Dataset extract =
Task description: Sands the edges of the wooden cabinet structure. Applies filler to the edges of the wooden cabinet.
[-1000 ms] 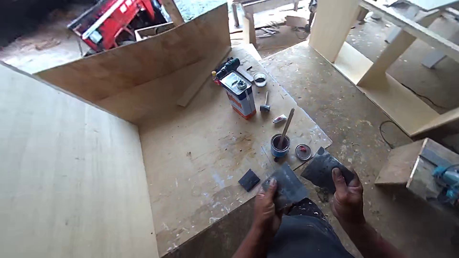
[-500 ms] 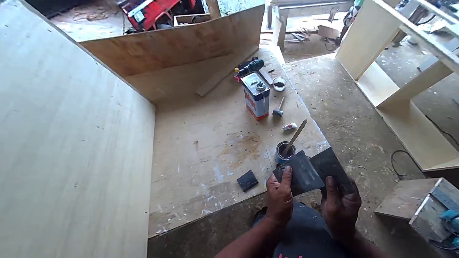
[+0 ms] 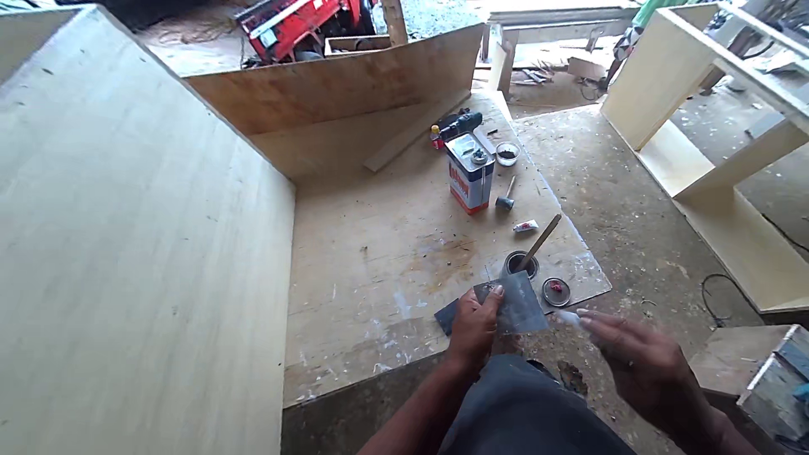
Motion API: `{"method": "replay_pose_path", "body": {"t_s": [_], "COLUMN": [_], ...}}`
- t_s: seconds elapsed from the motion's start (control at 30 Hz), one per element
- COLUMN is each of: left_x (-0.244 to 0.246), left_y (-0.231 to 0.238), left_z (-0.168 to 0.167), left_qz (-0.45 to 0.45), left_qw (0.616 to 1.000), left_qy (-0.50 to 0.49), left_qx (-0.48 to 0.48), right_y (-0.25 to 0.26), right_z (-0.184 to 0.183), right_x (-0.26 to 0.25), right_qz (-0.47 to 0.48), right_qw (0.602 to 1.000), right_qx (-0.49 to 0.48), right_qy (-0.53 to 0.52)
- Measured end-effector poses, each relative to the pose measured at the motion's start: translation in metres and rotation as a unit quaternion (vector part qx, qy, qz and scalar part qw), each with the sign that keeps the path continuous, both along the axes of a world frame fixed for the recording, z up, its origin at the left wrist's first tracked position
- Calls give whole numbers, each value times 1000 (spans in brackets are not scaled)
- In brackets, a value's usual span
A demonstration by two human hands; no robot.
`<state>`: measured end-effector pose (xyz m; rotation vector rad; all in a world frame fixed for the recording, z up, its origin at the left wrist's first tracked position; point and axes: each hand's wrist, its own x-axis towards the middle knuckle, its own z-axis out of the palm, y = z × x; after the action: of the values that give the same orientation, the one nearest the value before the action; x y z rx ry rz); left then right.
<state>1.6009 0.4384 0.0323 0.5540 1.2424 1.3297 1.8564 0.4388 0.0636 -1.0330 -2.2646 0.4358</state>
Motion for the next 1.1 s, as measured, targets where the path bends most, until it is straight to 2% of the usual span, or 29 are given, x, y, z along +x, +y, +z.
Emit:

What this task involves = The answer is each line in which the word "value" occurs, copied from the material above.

Answer space =
- Calls give whole numbers, each value times 1000 (spans in brackets are not scaled)
- In brackets, a value's usual span
`<state>`: measured end-effector pose (xyz m; rotation vector rad; all in a world frame fixed for the recording, z up, its origin at the left wrist's first tracked position; point and axes: each hand's wrist, its own x-axis towards the middle knuckle, its own z-axis out of the palm, y = z × x; after the action: of the values that give the same orientation, the one nearest the value before the action; x y z rx ry rz); left then right.

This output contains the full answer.